In fl_trainer.py, we load and run the FL trainer job, then evaluate the accuracy with test data and compute the privacy budget.

import numpy
import sys
import paddle
import paddle.fluid as fluid
import logging
import math
from paddle_fl.paddle_fl.core.master.fl_job import FLRunTimeJob
from paddle_fl.paddle_fl.core.trainer.fl_trainer import FLTrainerFactory

trainer_id = int(sys.argv[1]) # trainer id for each guest
job_path = "fl_job_config"
job = FLRunTimeJob()
job.load_trainer_job(job_path, trainer_id)
trainer = FLTrainerFactory().create_fl_trainer(job)
trainer.start()

def train_test(train_test_program, train_test_feed, train_test_reader):
        acc_set = []
        for test_data in train_test_reader():
            acc_np = trainer.exe.run(
                program=train_test_program,
                feed=train_test_feed.feed(test_data),
                fetch_list=["accuracy_0.tmp_0"])
            acc_set.append(float(acc_np[0]))
        acc_val_mean = numpy.array(acc_set).mean()
        return acc_val_mean

def compute_privacy_budget(sample_ratio, epsilon, step, delta):
    E = 2 * epsilon * math.sqrt(step * sample_ratio)
    print("({0}, {1})-DP".format(E, delta))

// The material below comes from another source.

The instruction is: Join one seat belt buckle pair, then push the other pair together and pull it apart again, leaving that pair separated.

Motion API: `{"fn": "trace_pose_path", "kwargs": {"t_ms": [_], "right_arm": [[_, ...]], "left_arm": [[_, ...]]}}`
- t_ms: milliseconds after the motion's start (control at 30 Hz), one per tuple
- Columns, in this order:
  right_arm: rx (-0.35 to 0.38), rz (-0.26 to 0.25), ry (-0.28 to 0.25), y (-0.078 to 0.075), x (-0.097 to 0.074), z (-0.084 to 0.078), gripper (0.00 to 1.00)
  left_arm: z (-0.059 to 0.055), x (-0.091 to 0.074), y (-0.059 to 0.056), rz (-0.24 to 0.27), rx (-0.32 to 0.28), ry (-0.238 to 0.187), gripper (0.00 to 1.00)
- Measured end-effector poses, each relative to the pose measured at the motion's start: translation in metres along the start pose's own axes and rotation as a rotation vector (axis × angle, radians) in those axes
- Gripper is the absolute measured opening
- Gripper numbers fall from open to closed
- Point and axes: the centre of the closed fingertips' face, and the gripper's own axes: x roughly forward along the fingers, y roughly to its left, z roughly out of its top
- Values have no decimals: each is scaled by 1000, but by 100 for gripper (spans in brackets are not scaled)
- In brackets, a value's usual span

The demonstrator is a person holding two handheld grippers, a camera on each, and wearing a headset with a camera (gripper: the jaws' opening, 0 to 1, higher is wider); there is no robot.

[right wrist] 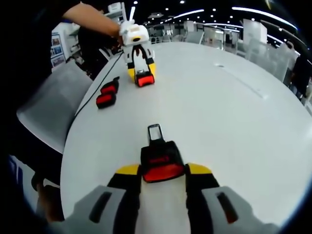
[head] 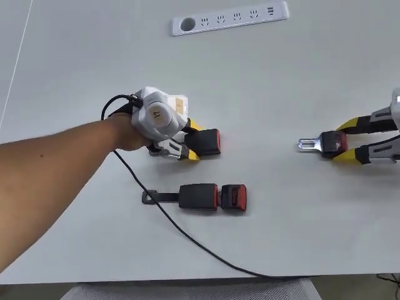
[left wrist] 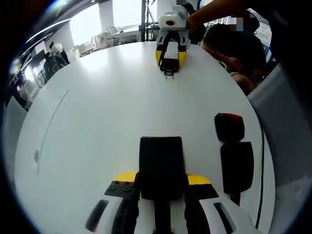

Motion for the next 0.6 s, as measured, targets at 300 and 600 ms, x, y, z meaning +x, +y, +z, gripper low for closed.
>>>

output_folder = "model_node%d" % trainer_id
epoch_id = 0
step = 0

while not trainer.stop():
    epoch_id += 1
    if epoch_id > 40:
        break
    print("epoch %d start train" % (epoch_id))
    for step_id, data in enumerate(train_reader()):
        acc = trainer.run(feeder.feed(data), fetch=["accuracy_0.tmp_0"])
        step += 1
    # print("acc:%.3f" % (acc[0]))

    acc_val = train_test(
        train_test_program=test_program,
        train_test_reader=test_reader,
        train_test_feed=feeder)

    print("Test with epoch %d, accuracy: %s" % (epoch_id, acc_val))
    compute_privacy_budget(sample_ratio=0.001, epsilon=0.1, step=step, delta=0.00001)

    save_dir = (output_folder + "/epoch_%d") % epoch_id
    trainer.save_inference_program(output_folder)

Simulated experiments on public dataset MNIST

To show the effectiveness of DPSGD-based federated learning with PaddleFL, a simulated experiment is conducted on an open source dataset MNIST. From the figure given below, model evaluation results are similar between DPSGD-based federated learning and traditional parameter server training when the overall privacy budget epsilon is 1.3 or 0.13.